Eh bien justement, comme il y a beaucoup d’interviews, il fallait que je laisse des moments, que ça respire un peu. Et Krystelle Harb fait du Hula hoop et je trouvais qu’il y avait un côté solaire dans sa performance et qu’elle arrivait à s’exprimer seulement par ce biais là, et elle-même quand je lui ai demandé si elle souhaitait encore répondre, elle préférait le faire par son art. J’ai mis ses séquences au début, au milieu et à la fin et j’ai fait exprès de filmer ces séances sur le toit parce qu’il a y le côté surélevé, elle domine le monde en quelque sorte, et elle est très décontractée, naturelle. Il y avait un côté un peu infini que j’aimais bien.
Le film a été projeté en France, quelles réactions as-tu eu ici ?
Il a été projeté en France, au Liban, en Palestine. J’ai fait des projections en France beaucoup dans les facs et les festivals, dans des collèges, des médiathèques. Et là ce n’était pas forcément un public de cinéphiles, c’était un public lambda. J’ai vraiment eu beaucoup de réactions d’étonnement. Déjà le fait qu’il y ait des cultures urbaines dans le monde arabe, ils étaient super surpris. « Ah bon, ils les laissent faire, ils ne sont pas emprisonnés ? » Alors des femmes en plus ! Du coup c’est exactement l’objectif que j’avais et c’est vrai que ça m’a fait plaisir. Je n’ai pas eu beaucoup de critiques négatives, sauf une fois on m’a reproché de faire ce film, parce que je suis un homme et donc ce n’est pas ma place de parler des femmes. Je pense que ça n’a pas de sens.
L’objectif c’est de donner la parole aux femmes interrogées, je fais toujours attention à ne pas parler à leurs places. J’ai posé des questions, mais il n’y a pas de voix off par exemple. Je suis aussi content d’avoir pu faire des projections dans différents endroits. En France cela permet la déconstruction de préjugés, mais au Liban cela permet de déconstruire d’autres types de préjugés.

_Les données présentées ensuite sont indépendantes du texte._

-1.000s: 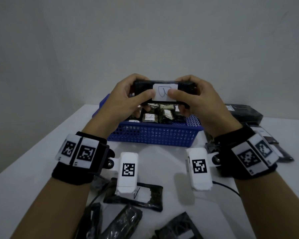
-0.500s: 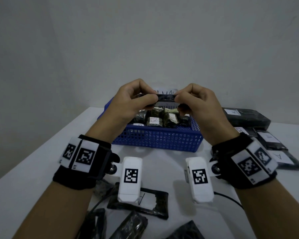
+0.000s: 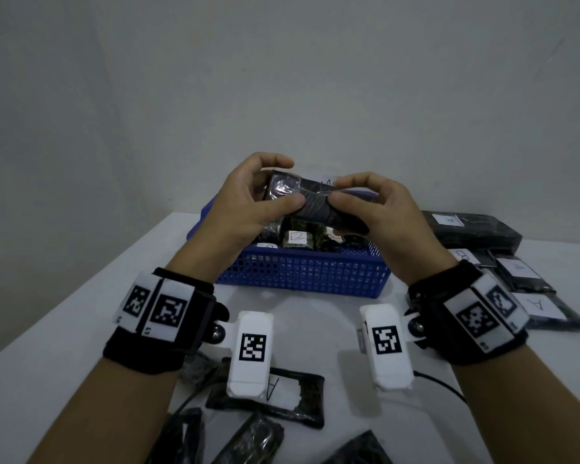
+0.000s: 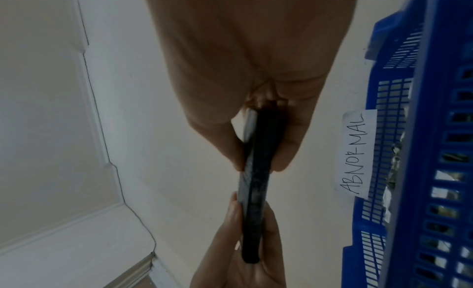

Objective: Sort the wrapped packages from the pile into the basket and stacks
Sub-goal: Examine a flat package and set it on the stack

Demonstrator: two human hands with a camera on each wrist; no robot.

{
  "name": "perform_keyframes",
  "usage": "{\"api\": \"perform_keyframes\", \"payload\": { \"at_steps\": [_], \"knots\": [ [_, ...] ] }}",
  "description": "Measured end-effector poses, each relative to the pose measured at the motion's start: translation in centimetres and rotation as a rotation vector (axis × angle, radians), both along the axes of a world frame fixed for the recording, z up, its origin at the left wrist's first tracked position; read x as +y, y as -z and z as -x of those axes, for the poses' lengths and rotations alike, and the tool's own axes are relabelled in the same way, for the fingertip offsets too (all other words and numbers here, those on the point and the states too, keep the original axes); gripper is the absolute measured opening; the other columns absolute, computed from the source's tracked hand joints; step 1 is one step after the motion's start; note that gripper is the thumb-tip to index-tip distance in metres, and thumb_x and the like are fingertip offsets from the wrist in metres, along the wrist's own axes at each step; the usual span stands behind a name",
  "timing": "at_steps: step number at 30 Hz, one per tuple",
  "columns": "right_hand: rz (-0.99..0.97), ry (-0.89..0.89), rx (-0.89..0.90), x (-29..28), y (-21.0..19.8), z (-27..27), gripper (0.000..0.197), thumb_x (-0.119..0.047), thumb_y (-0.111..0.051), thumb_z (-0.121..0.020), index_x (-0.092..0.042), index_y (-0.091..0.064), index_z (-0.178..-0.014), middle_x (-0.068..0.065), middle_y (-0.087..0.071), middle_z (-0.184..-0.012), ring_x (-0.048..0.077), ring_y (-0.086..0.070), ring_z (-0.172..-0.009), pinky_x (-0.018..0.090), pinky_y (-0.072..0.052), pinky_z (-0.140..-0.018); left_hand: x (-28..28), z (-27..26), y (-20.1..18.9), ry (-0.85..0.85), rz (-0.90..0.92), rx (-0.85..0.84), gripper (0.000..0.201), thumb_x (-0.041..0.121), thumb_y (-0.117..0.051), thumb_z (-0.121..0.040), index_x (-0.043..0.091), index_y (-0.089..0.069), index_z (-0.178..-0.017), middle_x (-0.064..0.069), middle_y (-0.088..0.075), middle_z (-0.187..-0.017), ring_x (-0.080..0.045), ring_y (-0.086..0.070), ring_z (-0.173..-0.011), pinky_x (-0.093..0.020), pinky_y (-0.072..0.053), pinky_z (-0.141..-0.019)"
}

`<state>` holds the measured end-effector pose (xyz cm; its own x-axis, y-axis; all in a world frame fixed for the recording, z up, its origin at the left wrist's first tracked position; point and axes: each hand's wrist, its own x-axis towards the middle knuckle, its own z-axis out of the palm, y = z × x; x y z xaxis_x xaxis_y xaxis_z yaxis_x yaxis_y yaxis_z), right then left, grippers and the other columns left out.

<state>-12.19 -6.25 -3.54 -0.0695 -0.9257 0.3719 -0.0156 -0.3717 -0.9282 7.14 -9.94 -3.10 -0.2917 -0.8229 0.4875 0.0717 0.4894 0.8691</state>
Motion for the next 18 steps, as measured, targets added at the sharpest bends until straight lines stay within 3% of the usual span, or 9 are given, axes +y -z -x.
{"api": "perform_keyframes", "payload": {
  "at_steps": [3,6,9,11,13,18],
  "knots": [
    [0.104,0.039,0.057,0.15,-0.09,0.34,0.016,-0.004,-0.072,-0.089,-0.011,-0.063,-0.1,0.004,-0.073,-0.086,0.015,-0.074,-0.075,0.026,-0.058,-0.062,0.0,0.13,0.05,-0.01,-0.034,0.005,0.043,0.0,-0.073,-0.085,0.013,-0.056,-0.122,-0.009,-0.073,-0.102,-0.018,-0.071,-0.09,-0.029,-0.059,-0.08],
    [0.183,0.03,0.118,0.21,-0.22,0.68,0.021,-0.006,-0.074,-0.089,-0.015,-0.062,-0.104,0.005,-0.071,-0.095,0.018,-0.073,-0.088,0.029,-0.06,-0.077,0.45,0.15,-0.35,0.007,-0.05,-0.027,0.027,0.009,-0.066,-0.093,0.014,-0.059,-0.118,-0.008,-0.067,-0.111,-0.018,-0.071,-0.099,-0.031,-0.06,-0.076],
    [0.226,0.051,0.189,0.28,-0.3,0.83,0.023,-0.009,-0.075,-0.088,-0.015,-0.064,-0.107,0.001,-0.07,-0.102,0.02,-0.071,-0.099,0.035,-0.059,-0.088,0.71,0.31,-0.6,-0.005,-0.08,-0.029,0.016,0.024,-0.055,-0.101,0.011,-0.063,-0.106,-0.004,-0.066,-0.103,-0.015,-0.07,-0.096,-0.03,-0.06,-0.067],
    [0.178,0.03,0.173,0.32,-0.2,0.69,0.018,-0.016,-0.074,-0.09,-0.016,-0.065,-0.105,0.001,-0.07,-0.103,0.023,-0.071,-0.101,0.039,-0.061,-0.086,0.62,0.37,-0.64,0.009,-0.094,0.021,0.017,0.02,-0.051,-0.103,0.008,-0.061,-0.098,-0.006,-0.064,-0.098,-0.015,-0.068,-0.093,-0.029,-0.06,-0.068],
    [0.08,-0.015,0.13,0.34,-0.19,0.46,0.015,-0.025,-0.07,-0.093,-0.016,-0.065,-0.105,0.002,-0.071,-0.1,0.024,-0.072,-0.093,0.04,-0.062,-0.08,0.59,0.27,-0.63,0.035,-0.077,0.06,0.012,0.012,-0.052,-0.102,0.008,-0.06,-0.094,-0.009,-0.063,-0.097,-0.016,-0.066,-0.093,-0.03,-0.06,-0.074],
    [-0.019,-0.139,0.025,0.31,-0.35,0.37,0.012,-0.018,-0.065,-0.096,-0.012,-0.064,-0.106,0.004,-0.065,-0.096,0.018,-0.063,-0.071,0.03,-0.057,-0.065,0.2,-0.48,-0.55,0.092,-0.019,0.083,0.007,0.007,-0.065,-0.084,0.015,-0.065,-0.083,-0.005,-0.07,-0.097,-0.018,-0.068,-0.094,-0.032,-0.058,-0.086]
  ]
}}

As-tu de nouveaux projets en préparation ?
Oui, mais un peu secret. Toujours dans l’idée d’essayer de déconstruire des préjugés. Je ne reproche pas aux gens d’avoir des stéréotypes. On leur montre ça quotidiennement. C’est normal d’avoir de fausses idées sur certains pays, si on ne connaît pas et que la seule source de connaissance c’est une certaine télé. Mais il faut rétablir la balance. Après parfois, on me dit « tu fais ce documentaire, mais tu caches les vrais problèmes ». Alors déjà, on en parle des vrais problèmes. Et aussi ce que j’aime répondre c’est, si on fait un documentaire sur des femmes surfeuses à Biarritz et qu’on leur parle de surf, est-ce que l’on cache les vrais problèmes si on ne parle pas des inégalités salariales et du harcèlement de rue ? Doit-on toujours renvoyer les femmes à la question du militantisme féministe ? Je trouve ça discriminatoire et problématique. Alors, nous parlons des problèmes et pas de façon victimaire. Marwa le dit très bien « je suis libre parce que j’ai décidé d’être libre et que je ne me soumet pas aux règles que la société veut m’imposer ».